WHAT YOU SHOULD DO: Print, in exact form, the lines below from the one containing "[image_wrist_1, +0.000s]" through the one containing "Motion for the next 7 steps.", and omit all others.

DATASET RECORDS:
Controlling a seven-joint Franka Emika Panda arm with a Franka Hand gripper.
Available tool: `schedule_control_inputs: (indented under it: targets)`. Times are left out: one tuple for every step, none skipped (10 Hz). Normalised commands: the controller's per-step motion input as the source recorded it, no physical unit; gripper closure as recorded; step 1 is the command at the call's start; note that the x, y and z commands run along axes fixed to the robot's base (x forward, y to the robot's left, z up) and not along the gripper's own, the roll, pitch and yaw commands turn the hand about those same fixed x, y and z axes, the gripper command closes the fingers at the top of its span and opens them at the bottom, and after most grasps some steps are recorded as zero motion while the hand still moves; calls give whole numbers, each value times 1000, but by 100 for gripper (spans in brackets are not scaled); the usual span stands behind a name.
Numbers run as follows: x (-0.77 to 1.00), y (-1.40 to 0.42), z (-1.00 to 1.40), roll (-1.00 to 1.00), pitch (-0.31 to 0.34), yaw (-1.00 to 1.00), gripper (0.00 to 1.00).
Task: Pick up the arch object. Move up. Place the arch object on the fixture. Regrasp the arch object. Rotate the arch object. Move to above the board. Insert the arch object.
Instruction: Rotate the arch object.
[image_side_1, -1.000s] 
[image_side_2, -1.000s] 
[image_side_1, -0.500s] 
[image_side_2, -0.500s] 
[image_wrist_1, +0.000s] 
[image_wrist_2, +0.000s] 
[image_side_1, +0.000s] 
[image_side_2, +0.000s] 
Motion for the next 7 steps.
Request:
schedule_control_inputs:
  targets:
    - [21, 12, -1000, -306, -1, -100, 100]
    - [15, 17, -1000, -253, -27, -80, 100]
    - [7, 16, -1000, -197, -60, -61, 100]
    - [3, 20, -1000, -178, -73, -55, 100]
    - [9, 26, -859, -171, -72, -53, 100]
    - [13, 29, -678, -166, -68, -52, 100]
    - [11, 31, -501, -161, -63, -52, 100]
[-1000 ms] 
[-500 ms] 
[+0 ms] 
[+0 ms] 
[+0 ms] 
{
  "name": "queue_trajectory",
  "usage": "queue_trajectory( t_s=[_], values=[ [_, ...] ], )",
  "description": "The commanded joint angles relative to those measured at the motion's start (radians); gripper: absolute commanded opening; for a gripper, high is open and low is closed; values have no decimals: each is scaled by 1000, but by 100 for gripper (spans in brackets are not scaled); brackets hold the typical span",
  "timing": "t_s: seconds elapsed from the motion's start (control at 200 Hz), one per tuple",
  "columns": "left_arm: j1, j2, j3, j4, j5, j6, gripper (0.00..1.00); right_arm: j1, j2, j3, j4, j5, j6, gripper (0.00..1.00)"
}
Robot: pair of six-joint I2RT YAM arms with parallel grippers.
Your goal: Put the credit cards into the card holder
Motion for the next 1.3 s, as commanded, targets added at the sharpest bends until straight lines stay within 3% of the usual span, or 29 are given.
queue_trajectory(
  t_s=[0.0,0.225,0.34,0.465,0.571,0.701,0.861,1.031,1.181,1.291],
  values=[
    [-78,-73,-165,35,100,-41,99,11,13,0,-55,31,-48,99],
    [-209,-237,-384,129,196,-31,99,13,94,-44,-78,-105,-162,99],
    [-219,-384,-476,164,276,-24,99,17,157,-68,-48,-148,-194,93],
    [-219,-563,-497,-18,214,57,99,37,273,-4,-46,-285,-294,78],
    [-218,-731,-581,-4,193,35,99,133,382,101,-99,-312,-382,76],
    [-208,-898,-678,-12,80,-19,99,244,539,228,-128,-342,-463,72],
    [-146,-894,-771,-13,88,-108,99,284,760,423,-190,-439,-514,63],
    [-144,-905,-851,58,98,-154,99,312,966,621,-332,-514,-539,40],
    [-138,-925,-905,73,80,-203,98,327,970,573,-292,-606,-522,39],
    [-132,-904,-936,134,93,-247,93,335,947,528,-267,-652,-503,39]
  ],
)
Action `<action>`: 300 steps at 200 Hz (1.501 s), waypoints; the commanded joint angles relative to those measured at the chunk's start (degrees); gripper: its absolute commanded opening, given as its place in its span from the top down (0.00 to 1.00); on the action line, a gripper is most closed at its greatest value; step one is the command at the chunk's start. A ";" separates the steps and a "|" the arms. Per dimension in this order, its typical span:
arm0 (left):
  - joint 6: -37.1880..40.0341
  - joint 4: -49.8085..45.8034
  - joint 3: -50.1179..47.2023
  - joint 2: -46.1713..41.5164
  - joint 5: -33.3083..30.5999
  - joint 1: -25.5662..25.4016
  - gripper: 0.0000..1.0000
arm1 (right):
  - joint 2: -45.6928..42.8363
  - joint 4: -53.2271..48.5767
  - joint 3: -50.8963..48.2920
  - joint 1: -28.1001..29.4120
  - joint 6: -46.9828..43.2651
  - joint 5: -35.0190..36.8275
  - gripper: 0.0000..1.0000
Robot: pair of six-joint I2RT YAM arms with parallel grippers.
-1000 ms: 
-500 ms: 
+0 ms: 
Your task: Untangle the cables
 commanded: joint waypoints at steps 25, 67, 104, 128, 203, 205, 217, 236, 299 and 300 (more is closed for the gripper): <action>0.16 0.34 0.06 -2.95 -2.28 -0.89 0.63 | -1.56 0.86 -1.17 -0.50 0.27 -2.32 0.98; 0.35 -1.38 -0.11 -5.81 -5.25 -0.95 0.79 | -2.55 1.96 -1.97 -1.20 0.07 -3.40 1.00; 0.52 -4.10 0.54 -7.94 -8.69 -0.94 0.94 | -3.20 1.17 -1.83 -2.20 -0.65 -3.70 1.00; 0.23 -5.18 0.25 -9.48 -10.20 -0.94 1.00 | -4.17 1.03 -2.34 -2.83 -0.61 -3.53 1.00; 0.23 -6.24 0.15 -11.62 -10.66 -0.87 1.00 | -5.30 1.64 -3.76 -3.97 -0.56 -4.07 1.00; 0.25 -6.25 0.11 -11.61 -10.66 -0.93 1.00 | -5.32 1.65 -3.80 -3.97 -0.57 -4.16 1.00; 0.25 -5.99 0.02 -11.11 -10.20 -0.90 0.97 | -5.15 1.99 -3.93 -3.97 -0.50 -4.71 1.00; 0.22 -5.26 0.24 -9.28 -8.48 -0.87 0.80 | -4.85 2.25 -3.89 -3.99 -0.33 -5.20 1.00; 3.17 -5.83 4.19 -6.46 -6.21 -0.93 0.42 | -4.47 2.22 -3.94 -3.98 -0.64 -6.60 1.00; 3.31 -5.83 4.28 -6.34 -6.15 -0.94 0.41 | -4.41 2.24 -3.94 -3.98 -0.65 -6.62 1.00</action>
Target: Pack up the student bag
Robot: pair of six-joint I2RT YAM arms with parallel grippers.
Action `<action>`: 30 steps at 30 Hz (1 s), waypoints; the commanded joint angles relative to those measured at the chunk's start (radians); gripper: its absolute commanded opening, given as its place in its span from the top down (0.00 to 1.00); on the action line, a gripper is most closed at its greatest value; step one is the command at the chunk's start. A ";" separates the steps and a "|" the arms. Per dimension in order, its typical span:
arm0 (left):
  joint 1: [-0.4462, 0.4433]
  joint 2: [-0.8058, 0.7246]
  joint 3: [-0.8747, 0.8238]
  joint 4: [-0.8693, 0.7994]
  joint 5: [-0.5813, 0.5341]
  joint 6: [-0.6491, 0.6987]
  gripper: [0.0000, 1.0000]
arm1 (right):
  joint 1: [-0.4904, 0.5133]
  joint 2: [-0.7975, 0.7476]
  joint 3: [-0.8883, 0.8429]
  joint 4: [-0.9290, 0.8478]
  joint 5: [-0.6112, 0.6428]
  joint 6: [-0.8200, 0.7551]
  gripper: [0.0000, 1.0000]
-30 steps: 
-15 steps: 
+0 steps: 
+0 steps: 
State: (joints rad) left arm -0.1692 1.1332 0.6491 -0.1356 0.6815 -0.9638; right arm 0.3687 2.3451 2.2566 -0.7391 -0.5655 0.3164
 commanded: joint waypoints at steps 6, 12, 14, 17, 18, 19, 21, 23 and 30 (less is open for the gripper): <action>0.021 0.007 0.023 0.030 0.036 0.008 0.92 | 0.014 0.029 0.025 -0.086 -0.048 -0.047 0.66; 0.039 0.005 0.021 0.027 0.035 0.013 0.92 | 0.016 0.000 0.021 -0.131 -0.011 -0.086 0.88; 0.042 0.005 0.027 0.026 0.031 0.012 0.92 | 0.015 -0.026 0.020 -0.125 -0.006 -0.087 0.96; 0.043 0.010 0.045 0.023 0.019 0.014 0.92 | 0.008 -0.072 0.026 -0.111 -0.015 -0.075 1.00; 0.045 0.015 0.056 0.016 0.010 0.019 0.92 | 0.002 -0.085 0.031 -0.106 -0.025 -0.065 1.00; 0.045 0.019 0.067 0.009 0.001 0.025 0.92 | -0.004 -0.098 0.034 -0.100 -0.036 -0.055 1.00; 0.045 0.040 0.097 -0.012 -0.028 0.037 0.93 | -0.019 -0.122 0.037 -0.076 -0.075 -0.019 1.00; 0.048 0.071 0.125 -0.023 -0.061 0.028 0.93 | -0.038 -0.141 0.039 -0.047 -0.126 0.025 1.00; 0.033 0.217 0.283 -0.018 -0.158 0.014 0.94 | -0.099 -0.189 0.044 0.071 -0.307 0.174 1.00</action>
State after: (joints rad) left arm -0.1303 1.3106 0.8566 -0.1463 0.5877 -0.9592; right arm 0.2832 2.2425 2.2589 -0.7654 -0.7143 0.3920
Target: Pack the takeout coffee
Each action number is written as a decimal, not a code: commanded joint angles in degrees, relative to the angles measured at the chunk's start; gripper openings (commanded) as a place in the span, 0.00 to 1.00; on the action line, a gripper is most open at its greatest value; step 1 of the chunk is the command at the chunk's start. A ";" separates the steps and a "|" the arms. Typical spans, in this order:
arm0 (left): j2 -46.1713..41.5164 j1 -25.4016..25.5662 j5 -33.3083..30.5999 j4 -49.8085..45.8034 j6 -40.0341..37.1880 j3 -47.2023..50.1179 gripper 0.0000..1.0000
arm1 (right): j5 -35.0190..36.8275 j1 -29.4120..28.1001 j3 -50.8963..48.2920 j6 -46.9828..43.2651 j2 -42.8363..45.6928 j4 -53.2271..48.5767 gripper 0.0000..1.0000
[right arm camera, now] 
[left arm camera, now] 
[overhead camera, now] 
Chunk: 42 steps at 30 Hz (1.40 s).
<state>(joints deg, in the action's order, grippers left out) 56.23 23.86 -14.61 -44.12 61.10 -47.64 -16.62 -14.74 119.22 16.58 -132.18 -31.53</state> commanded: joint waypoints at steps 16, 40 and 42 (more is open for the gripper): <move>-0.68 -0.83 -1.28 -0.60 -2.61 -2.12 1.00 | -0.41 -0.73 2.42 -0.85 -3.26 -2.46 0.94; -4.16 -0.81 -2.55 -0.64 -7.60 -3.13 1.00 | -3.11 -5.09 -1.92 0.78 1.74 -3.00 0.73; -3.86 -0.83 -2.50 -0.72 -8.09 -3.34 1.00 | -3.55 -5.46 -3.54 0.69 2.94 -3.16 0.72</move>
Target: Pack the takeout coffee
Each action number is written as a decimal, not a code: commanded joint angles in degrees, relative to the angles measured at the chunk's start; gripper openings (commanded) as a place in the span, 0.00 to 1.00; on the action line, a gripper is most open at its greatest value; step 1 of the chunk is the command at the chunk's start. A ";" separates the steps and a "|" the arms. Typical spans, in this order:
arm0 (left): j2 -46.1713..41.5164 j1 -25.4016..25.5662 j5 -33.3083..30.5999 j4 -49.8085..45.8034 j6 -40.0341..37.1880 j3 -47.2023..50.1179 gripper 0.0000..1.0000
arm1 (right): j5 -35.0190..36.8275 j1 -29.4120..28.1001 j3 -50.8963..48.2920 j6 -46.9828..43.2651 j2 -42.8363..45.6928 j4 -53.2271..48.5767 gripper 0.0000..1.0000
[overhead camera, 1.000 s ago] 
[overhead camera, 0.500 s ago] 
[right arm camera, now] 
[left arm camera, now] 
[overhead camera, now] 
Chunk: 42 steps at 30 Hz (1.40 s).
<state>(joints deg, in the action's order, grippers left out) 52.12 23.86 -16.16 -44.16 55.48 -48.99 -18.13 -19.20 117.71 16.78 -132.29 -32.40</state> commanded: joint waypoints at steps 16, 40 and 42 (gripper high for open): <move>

ANSWER FOR THE TASK:
[image_wrist_1, +0.000s] 
[image_wrist_2, +0.000s] 
[image_side_1, +0.000s] 
[image_side_2, +0.000s] 
Motion for the next 7 steps.

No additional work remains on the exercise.